AT A GLANCE
- Aggressive prevention of recurrent vitreous hemorrhage is perhaps the most important prophylactic measure against diabetic tractional retinal detachment (TRD).
- The bulk of TRD surgery consists of removal of fibrosis along the arcades, which frees the macula of traction.
- Surgeons must remove vitreoschisis, as it serves as a nidus for proliferative vitreoretinopathy, leading to postoperative redetachment and epiretinal membrane.

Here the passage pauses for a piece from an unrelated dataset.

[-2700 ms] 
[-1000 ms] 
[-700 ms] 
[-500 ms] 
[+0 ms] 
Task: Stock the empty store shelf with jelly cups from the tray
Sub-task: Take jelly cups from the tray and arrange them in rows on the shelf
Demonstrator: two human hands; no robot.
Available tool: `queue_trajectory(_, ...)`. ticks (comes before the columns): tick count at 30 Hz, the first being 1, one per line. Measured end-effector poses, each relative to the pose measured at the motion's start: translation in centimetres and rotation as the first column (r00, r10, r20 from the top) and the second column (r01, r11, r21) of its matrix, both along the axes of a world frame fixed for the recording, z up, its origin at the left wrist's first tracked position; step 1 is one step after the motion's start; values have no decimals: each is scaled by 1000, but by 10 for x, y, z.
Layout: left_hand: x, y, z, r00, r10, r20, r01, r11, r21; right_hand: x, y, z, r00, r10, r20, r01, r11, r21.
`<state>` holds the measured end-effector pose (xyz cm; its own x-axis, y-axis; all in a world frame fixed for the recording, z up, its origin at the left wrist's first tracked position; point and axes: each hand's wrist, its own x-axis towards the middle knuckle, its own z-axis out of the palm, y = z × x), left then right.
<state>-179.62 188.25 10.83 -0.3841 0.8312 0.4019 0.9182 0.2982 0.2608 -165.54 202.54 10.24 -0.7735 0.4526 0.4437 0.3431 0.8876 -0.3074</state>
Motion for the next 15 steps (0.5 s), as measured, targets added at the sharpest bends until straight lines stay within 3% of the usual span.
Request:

The original purpose of vitrectomy was to clear vitreous hemorrhage, most often due to proliferative diabetic retinopathy (PDR). Over the past few decades, improvements in the medical and surgical management of PDR have yielded vastly improved outcomes. Peripheral scatter photocoagulation and anti-VEGF therapy are disease-modifying therapies that alter the course of PDR and avert severe vision-threatening complications. Commensurate with medical management, there has been a dramatic evolution in our surgical instruments and techniques, allowing us to treat hemorrhage and tractional retinal detachment (TRD) more efficiently. After 5 decades of advances in vitreoretinal surgery, TRD remains one of the most significant surgical challenges in our field today.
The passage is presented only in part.